Apatites from several pegmatites and two alkaline igneous environments were analyzed by electron microprobe and by micro-FTIR spectroscopy in the region 3000–4000 cm−1. Hydrogen bonding between OH and adjacent halogens shifts the OH-stretching modes and proves sensitive to the ordering of anions and cations within the apatite structure. With few exceptions, the spectrum of the stretching vibration can be modeled as a combination of peaks observed in synthetic apatites.
Relative concentrations of OH populations can be determined from unpolarized spectra of oriented specimens. Analysis of populations of OH-Cl and OH-F pairs shows that OH-Cl pairs occur at a frequency greater than expected from a random sequence. This finding confirms earlier results that Cl incorporation into the hexagonal fluorapatite structure requires a hydroxyl nearest neighbor.

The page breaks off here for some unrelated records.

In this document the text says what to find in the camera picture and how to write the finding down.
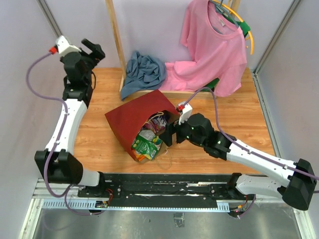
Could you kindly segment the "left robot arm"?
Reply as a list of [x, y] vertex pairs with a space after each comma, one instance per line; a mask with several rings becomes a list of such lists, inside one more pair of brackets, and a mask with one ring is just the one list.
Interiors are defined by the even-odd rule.
[[63, 35], [49, 51], [51, 55], [60, 55], [66, 73], [62, 97], [57, 99], [62, 109], [50, 141], [44, 150], [35, 153], [34, 160], [46, 183], [86, 186], [94, 196], [101, 197], [107, 191], [106, 183], [101, 181], [99, 172], [85, 169], [75, 158], [74, 144], [95, 90], [93, 70], [105, 58], [105, 53], [99, 44], [88, 39], [81, 42], [91, 53], [71, 44]]

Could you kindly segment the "green snack bag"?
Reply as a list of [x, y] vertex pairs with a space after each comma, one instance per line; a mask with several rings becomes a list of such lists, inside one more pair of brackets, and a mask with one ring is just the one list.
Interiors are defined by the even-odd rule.
[[136, 150], [142, 154], [148, 154], [153, 160], [159, 152], [162, 140], [151, 130], [141, 130], [134, 139], [131, 150]]

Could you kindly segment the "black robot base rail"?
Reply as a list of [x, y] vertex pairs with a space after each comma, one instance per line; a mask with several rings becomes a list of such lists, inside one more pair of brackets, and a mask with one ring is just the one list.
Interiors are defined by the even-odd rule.
[[78, 191], [80, 198], [108, 198], [112, 207], [137, 209], [212, 209], [219, 200], [244, 203], [245, 196], [228, 187], [229, 174], [105, 173], [104, 184]]

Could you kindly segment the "red brown paper bag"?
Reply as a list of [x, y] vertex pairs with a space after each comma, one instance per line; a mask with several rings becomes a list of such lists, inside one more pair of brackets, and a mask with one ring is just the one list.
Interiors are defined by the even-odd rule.
[[134, 139], [152, 115], [165, 111], [179, 116], [169, 99], [159, 90], [154, 90], [105, 113], [105, 117], [120, 145], [137, 161], [131, 150]]

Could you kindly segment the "orange Fox's candy bag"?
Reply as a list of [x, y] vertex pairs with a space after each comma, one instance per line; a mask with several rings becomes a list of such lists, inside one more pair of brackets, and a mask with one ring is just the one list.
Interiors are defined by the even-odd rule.
[[137, 162], [142, 162], [142, 161], [145, 161], [145, 160], [148, 160], [148, 161], [152, 160], [151, 157], [148, 154], [145, 155], [145, 154], [139, 153], [139, 152], [137, 152], [134, 149], [132, 150], [132, 153], [134, 154]]

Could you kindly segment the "purple Fox's candy bag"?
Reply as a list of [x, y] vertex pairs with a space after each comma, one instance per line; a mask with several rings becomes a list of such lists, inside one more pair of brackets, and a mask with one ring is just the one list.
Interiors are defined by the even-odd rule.
[[142, 129], [144, 130], [151, 130], [153, 133], [158, 133], [161, 130], [165, 129], [166, 120], [159, 116], [157, 118], [151, 119], [150, 121], [146, 122]]

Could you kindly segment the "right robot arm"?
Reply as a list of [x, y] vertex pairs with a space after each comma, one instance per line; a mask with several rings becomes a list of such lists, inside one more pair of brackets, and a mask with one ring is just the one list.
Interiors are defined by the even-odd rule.
[[187, 140], [214, 158], [246, 165], [262, 173], [262, 176], [233, 173], [226, 186], [229, 198], [264, 195], [281, 198], [298, 210], [309, 209], [318, 177], [308, 161], [302, 158], [297, 162], [286, 160], [250, 147], [232, 135], [215, 130], [210, 120], [200, 113], [191, 115], [184, 122], [168, 123], [159, 137], [171, 146], [174, 135], [177, 143]]

Additional component bands suggest cationic ordering into the Ca2 site. Comparison of random mixing models with spectroscopic data suggests that Mn preferentially orders with OH. Limited data for the Kola apatite suggest the same for Sr and REE, in accord with previous results on the influence of OH on REE uptake. The small change in bond valence sum produced by substitution of an OH may explain the pairing of OH and Sr, but not with Mn. Activity of HAp in apatite is proportional to the area of the peak at 3575 cm−1.
Activity calculated from mole fraction of HAp in the normalized microprobe analysis may overestimate the activity of water in associated exchange equilibria. Ordering of Cl-OH-F sequences produces potential complications for thermodynamic models.